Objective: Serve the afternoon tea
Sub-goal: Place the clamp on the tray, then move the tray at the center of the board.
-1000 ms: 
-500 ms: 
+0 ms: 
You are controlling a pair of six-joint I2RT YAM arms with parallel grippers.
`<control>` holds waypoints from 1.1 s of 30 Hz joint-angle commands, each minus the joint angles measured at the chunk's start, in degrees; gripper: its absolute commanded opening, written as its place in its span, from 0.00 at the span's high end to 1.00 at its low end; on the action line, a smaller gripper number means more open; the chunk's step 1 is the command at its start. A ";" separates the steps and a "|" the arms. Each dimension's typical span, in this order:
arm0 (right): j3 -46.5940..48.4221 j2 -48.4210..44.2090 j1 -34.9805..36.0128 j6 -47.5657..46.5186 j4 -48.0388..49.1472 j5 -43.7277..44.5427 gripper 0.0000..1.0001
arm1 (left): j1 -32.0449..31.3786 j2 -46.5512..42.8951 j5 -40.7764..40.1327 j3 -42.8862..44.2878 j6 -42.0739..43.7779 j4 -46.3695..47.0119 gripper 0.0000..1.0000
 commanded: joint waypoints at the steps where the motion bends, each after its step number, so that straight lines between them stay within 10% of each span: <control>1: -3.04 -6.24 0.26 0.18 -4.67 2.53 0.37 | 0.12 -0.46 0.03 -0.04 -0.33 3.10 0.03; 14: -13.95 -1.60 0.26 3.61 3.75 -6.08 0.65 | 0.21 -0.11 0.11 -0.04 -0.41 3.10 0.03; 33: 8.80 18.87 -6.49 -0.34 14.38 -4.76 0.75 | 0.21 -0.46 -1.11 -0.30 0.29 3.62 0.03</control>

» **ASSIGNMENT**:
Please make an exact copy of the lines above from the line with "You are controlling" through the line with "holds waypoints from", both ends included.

» **RESULT OF THE TASK**:
You are controlling a pair of six-joint I2RT YAM arms with parallel grippers.
`<control>` holds waypoints from 1.1 s of 30 Hz joint-angle commands, each minus the joint angles measured at the chunk's start, in degrees; gripper: its absolute commanded opening, written as its place in its span, from 0.00 at the span's high end to 1.00 at its low end; on the action line, a smaller gripper number means more open; the chunk's step 1 is the command at its start. A ";" separates the steps and a "|" the arms. Each dimension's typical span, in this order:

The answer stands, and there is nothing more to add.